Please copy out every line in the records below that includes the word "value".
==============================
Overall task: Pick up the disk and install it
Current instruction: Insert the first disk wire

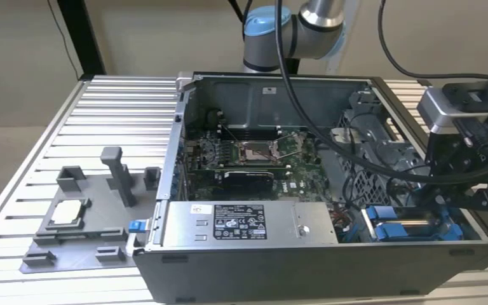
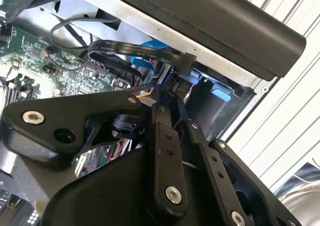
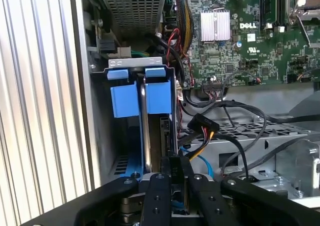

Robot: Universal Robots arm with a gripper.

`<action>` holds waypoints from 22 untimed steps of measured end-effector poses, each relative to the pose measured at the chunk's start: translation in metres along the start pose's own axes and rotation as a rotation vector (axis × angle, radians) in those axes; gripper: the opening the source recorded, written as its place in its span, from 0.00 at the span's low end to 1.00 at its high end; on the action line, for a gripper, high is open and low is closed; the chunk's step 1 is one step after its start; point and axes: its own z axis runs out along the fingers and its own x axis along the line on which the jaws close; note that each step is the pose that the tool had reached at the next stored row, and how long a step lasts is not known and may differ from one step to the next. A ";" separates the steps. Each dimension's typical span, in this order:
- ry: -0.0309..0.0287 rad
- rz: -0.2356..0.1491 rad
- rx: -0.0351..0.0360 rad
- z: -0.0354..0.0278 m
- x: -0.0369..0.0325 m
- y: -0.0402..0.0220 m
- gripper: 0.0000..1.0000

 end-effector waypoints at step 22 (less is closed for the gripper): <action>0.0011 0.001 -0.0101 0.0044 0.0002 -0.0019 0.00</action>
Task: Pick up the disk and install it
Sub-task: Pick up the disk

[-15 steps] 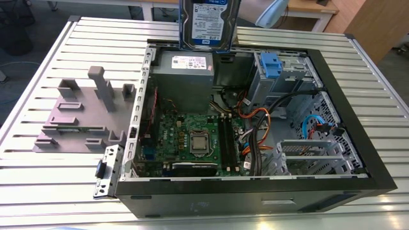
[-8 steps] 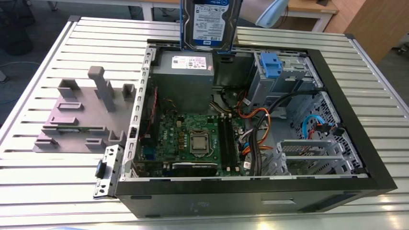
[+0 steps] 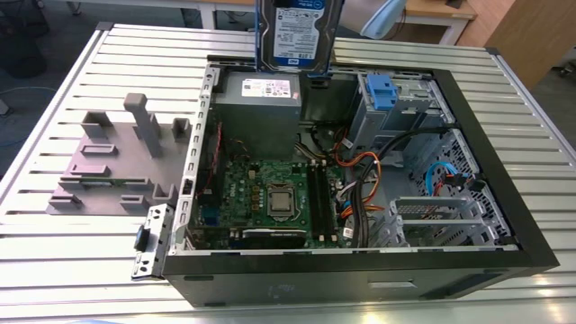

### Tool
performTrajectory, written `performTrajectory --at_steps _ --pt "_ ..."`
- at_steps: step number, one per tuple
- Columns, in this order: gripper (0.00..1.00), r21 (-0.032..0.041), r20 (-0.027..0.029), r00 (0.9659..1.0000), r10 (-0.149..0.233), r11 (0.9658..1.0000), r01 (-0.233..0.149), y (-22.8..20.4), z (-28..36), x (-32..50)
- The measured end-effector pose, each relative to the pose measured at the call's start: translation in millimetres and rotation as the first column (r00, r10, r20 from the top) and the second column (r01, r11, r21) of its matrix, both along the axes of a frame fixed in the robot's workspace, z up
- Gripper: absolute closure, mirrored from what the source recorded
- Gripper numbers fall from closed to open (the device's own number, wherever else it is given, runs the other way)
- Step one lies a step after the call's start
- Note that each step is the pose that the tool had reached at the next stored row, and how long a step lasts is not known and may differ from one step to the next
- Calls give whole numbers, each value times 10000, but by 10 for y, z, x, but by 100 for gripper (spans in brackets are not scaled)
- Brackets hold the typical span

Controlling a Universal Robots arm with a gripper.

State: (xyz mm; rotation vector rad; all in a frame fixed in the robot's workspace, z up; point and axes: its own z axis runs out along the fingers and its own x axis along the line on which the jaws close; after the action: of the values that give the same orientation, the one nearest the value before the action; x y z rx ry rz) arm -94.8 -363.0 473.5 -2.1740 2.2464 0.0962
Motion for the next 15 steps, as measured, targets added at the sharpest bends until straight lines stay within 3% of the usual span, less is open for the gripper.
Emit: performTrajectory --at_steps 15 --pt "63 1 1 10000 1 10000 -1 -200 -7 18"
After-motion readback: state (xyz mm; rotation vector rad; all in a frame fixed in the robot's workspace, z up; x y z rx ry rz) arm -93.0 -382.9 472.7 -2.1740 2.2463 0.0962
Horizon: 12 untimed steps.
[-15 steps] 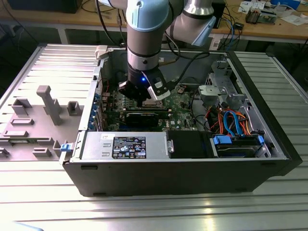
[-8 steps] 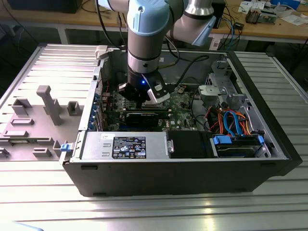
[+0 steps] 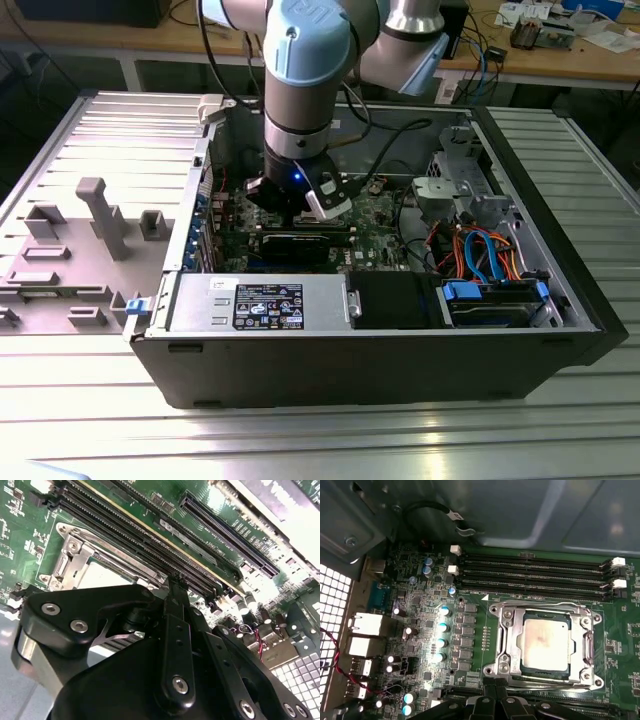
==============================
Answer for the task –
- Calls give whole numbers, each value times 10000, but by 10 for y, z, x, but by 100 for gripper (spans in brackets are not scaled)
State: (xyz mm; rotation vector rad; all in a frame fixed in the robot's workspace, z up; point and axes: its own z axis runs out along the fingers and its own x axis along the line on which the jaws close; after the action: of the values that give the same orientation, the one nearest the value before the action; x y z rx ry rz) arm -94.8 -363.0 473.5 -2.1740 2.2464 0.0962

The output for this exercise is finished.